Success in Counting of Figures depends on following a systematic counting strategy rather than relying on visual estimation. Most mistakes occur because candidates either miss hidden figures or count the same figure multiple times.

The techniques discussed below help candidates identify all possible figures accurately while reducing counting errors in competitive examinations.


Technique 1: Count from Smallest to Largest

This is the most reliable and widely used technique for solving Counting of Figures questions.

Always begin with the smallest visible figures and gradually move towards larger figures formed by combining smaller ones.

Recommended Counting Order

  1. Count smallest figures.
  2. Count combinations of two figures.
  3. Count combinations of three figures.
  4. Continue with larger combinations.
  5. Count the largest figure last.

āœ“ Memory Shortcut

Small → Medium → Large → Largest


Technique 2: Divide Complex Figures into Smaller Sections

Large geometrical figures often appear difficult because multiple shapes overlap with one another.

The best approach is to mentally divide the figure into smaller sections and count each section separately.

Benefits

  • Reduces confusion.
  • Improves accuracy.
  • Makes hidden figures easier to identify.
  • Prevents double counting.

Technique 3: Use the Combination Method

Many larger figures are formed by combining smaller figures.
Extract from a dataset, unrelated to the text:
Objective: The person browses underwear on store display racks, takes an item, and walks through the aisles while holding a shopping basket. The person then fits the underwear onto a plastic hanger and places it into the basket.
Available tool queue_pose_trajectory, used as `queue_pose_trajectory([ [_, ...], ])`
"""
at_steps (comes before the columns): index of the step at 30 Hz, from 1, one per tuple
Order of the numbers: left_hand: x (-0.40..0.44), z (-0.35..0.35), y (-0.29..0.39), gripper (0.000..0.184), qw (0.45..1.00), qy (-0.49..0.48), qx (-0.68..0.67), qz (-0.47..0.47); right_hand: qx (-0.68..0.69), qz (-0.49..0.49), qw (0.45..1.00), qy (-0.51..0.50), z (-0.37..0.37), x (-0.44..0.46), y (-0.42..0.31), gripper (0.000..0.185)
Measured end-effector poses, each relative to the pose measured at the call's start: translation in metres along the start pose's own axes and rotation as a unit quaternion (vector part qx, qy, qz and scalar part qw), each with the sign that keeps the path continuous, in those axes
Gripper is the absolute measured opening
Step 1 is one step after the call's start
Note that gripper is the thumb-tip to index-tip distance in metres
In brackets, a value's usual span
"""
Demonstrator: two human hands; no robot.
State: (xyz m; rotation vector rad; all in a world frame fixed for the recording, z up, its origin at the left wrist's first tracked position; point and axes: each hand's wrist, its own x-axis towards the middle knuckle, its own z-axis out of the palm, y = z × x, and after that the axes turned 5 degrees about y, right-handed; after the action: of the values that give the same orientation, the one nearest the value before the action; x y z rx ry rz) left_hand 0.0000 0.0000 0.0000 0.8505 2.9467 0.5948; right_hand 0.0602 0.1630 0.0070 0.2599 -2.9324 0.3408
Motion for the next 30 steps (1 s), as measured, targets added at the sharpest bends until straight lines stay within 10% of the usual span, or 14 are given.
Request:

After counting individual figures, identify all possible combinations systematically.

Examples

  • Two small triangles forming a larger triangle.
  • Two adjacent squares forming a rectangle.
  • Multiple rectangles forming larger rectangles.
  • Several polygons combining into a bigger polygon.

Technique 4: Apply Symmetry Recognition

Many figures are symmetrical. Symmetry can significantly reduce counting effort.

Types of Symmetry

  • Horizontal Symmetry
  • Vertical Symmetry
  • Diagonal Symmetry
  • Rotational Symmetry

If one half of the figure mirrors the other half, count one side first and verify using symmetry.


Technique 5: Identify Hidden Figures

Most examination questions are designed to test a candidate's ability to identify hidden shapes.

Common Hidden Figures

  • Large triangles inside smaller triangles.
  • Rectangles hidden within grids.
  • Squares formed by combining smaller squares.
  • Polygons embedded within larger structures.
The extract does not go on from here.